Ruins and the Passing of Time
October 13, 2012
“[Ruins] are relics of another time, of other lives, but they are of my time, too. They are statues, memorializing the transitory nature of life.”
— Brian Vander Brink, Ruin: Photographs of a Vanishing America
“Maybe these buildings fascinate me because they represent all of us — metaphors for our transient lives and the inability to stop the passing of time.”
— Brian Vander Brink, Ruin: Photographs of a Vanishing America
When I see an old, abandoned house like this, I wonder about the lives of those whose home it once was. Here it was situated under the wide, open skies of eastern Washington — an arid place, hot, but with snow-capped Mount Adams anchoring the horizon like one of those giant Buddha statues. What would it have been like to grow up in this house?
“I returned, and saw under the sun, that the race is not to the swift, nor the battle to the strong, neither yet bread to the wise, nor yet riches to men of understanding, nor yet favour to men of skill; but time and chance happeneth to them all.”
— Ecclesiastes 9:1
October 13, 2012 at 6:12 am
What a wonderful photo. For years, I watched a barn on Texas 35 slowly, slowly give way to age and gravity. After about 15 years, it finally disappeared. It was as though it just sighed and laid down. It still was there, but flat to the ground, and the grasses had grown up to hide it. It was somehow comforting that the people had just allowed it to fade away.

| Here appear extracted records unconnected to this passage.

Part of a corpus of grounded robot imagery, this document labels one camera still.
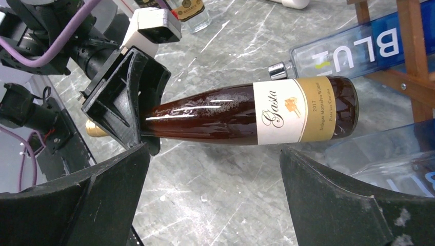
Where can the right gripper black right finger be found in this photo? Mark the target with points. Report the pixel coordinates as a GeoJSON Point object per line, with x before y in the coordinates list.
{"type": "Point", "coordinates": [328, 207]}

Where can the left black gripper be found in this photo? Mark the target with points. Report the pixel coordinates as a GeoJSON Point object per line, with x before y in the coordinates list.
{"type": "Point", "coordinates": [112, 101]}

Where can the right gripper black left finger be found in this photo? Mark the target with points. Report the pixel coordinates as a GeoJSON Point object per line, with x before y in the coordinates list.
{"type": "Point", "coordinates": [93, 206]}

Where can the small dark capped bottle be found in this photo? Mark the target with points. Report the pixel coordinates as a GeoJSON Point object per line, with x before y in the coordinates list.
{"type": "Point", "coordinates": [193, 14]}

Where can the dark bottle gold cap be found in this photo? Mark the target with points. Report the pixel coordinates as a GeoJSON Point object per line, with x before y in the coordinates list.
{"type": "Point", "coordinates": [272, 112]}

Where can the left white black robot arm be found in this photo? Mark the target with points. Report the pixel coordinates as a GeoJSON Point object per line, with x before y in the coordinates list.
{"type": "Point", "coordinates": [39, 37]}

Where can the standing clear empty bottle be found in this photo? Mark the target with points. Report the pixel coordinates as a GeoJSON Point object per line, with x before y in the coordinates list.
{"type": "Point", "coordinates": [147, 3]}

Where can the lower blue clear bottle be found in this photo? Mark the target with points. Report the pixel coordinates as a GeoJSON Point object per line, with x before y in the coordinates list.
{"type": "Point", "coordinates": [399, 159]}

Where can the brown wooden wine rack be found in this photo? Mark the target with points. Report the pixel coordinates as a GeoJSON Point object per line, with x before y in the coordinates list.
{"type": "Point", "coordinates": [417, 82]}

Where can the blue labelled clear bottle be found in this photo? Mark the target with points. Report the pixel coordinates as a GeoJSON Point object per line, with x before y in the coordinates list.
{"type": "Point", "coordinates": [352, 52]}

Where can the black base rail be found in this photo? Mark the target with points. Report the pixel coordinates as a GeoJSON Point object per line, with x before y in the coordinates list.
{"type": "Point", "coordinates": [54, 147]}

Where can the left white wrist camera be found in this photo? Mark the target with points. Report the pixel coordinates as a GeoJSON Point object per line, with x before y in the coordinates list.
{"type": "Point", "coordinates": [150, 27]}

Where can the white pvc pipe frame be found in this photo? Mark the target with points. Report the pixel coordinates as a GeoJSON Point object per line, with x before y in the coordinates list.
{"type": "Point", "coordinates": [294, 4]}

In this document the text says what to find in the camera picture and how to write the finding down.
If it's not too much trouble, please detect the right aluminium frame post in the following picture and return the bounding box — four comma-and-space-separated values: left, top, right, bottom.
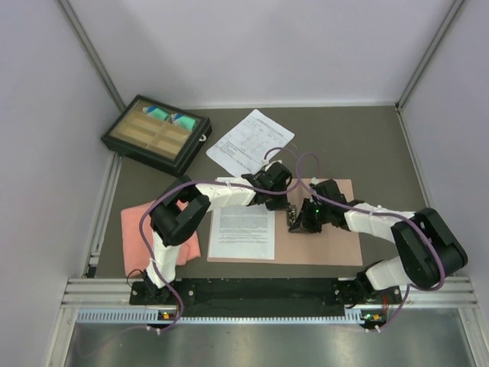
395, 0, 467, 112

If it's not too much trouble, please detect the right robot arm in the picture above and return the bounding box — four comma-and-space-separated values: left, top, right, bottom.
289, 180, 468, 307

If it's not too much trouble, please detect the white text document sheet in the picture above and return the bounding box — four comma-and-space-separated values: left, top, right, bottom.
208, 206, 275, 261

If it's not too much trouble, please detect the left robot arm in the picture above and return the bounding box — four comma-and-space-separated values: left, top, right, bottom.
129, 161, 292, 305

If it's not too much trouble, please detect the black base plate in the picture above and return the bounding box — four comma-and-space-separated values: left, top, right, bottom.
129, 277, 402, 318

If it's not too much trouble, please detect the black compartment box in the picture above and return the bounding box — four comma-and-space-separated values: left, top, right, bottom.
101, 95, 212, 177

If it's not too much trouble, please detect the aluminium frame post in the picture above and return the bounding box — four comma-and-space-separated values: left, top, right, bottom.
395, 0, 467, 112
55, 0, 126, 112

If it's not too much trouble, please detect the grey slotted cable duct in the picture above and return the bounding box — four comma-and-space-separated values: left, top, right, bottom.
76, 308, 365, 325

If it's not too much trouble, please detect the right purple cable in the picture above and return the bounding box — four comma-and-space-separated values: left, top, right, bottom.
295, 152, 446, 332

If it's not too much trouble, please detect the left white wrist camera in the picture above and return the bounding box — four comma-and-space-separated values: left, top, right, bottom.
261, 161, 283, 176

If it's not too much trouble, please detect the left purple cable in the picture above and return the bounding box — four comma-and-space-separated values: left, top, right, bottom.
138, 146, 301, 341

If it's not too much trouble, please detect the left aluminium frame post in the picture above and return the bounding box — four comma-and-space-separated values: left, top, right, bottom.
55, 0, 126, 112

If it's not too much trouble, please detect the chrome folder clip mechanism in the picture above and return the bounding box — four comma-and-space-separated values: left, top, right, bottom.
287, 204, 297, 227

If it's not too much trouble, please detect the purple cable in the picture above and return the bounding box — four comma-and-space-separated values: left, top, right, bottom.
138, 146, 301, 341
295, 152, 446, 332

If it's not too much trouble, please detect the pink cloth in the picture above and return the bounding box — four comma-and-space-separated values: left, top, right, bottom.
120, 198, 202, 277

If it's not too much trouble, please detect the right teal roll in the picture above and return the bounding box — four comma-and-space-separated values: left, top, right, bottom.
170, 113, 198, 131

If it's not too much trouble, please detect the beige paper folder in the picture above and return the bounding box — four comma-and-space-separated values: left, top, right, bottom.
206, 176, 364, 267

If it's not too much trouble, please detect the teal roll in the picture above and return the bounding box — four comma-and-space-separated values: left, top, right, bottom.
143, 106, 170, 121
170, 113, 198, 131

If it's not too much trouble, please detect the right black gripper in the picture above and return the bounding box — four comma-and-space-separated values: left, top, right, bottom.
292, 199, 332, 234

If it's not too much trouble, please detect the white table form sheet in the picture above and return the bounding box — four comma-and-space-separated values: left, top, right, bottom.
206, 109, 295, 177

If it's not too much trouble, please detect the left teal roll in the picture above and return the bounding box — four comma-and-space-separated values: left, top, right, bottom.
143, 106, 170, 121

October 13, 2012 at 10:27 am
A very gentle description. Well said!
October 13, 2012 at 7:36 am
I just returned from my sister’s cabin in upper Michigan and your blog spoke to me. As we wandered county roads, we, too, speculated about the deteriorating houses and barns and the lives once lived in them.
October 13, 2012 at 11:44 am
I too always wonder about the families that once lived in those old, crumbling down, homesteads. And I too always try and stop and take a picture of them…they speak to me somehow. I always hope, as I walk away that it was a good life for them and that they were happy, although seeing some of them out on the prairies, I can’t help but think it must have also been a hard life too!
Love your photos of these “relics” and the passing of time!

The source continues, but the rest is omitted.